Drop the images; return everything else in the listing below exactly.

◆ **Provided material**:
Start of Block

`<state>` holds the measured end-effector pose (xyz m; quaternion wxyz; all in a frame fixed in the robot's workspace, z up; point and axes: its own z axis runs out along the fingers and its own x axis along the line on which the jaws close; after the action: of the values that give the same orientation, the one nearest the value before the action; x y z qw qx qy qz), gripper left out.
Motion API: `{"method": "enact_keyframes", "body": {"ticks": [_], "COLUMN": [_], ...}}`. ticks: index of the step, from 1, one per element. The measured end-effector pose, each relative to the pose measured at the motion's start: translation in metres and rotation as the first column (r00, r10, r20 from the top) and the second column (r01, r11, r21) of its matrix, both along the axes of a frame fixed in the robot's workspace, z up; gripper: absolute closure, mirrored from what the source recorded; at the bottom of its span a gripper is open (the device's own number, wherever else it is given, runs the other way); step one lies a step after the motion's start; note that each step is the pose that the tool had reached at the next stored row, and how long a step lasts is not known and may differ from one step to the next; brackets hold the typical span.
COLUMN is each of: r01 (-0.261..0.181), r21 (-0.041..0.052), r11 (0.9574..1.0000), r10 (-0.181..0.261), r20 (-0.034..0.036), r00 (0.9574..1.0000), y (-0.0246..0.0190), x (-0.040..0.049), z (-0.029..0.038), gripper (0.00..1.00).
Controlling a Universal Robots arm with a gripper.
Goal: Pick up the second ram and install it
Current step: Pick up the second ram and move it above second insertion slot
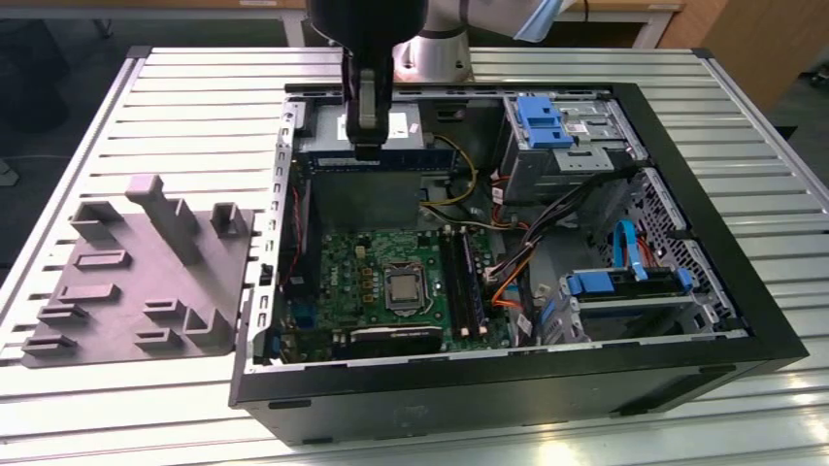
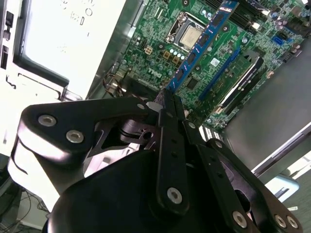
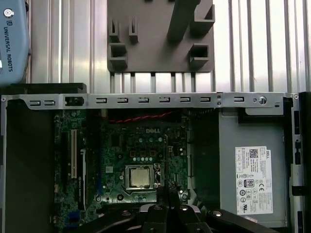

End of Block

◆ **Response for this exercise**:
`<state>` holds the measured end-effector pose (xyz m; quaternion wxyz; all in a frame fixed in the robot's workspace, z up; point and axes: its own z axis runs out along the fingers and its own x axis along the line on which the jaws close; after the action: of the values that give the same orientation, the one nearest the value before the action; x y z qw qx qy qz), gripper left out.
Motion API: `{"method": "enact_keyframes", "body": {"ticks": [_], "COLUMN": [_], ...}}`. ticks: index of the step, from 1, one per element. The measured end-effector pose, each relative to the pose measured at the motion's start: translation in metres and rotation as the first column (r00, r10, r20 from the top) and the second column (r01, r11, r21) of its matrix, both along the axes of a frame fixed in the robot's workspace, z up; gripper: absolute closure, mirrored from what the source recorded; at the bottom of its span a gripper is open (the device's own number, wherever else it is given, runs the other way); step one lies a step after the motion's start; note that each step is the pose that the tool had reached at the next stored row, and how long a step lasts is not known and may differ from one step to the next; brackets hold the typical span.
COLUMN is each of: r01 (-0.261..0.181), r21 (-0.041..0.052), r11 (0.9574..1.0000), r10 (-0.181..0.261), r20 (-0.034..0.036), r00 (0.9574..1.0000), y (-0.0246..0.0190), x (-0.040..0.049), z (-0.029..0.038), gripper (0.00..1.00).
Controlling a Universal Robots arm with a gripper.
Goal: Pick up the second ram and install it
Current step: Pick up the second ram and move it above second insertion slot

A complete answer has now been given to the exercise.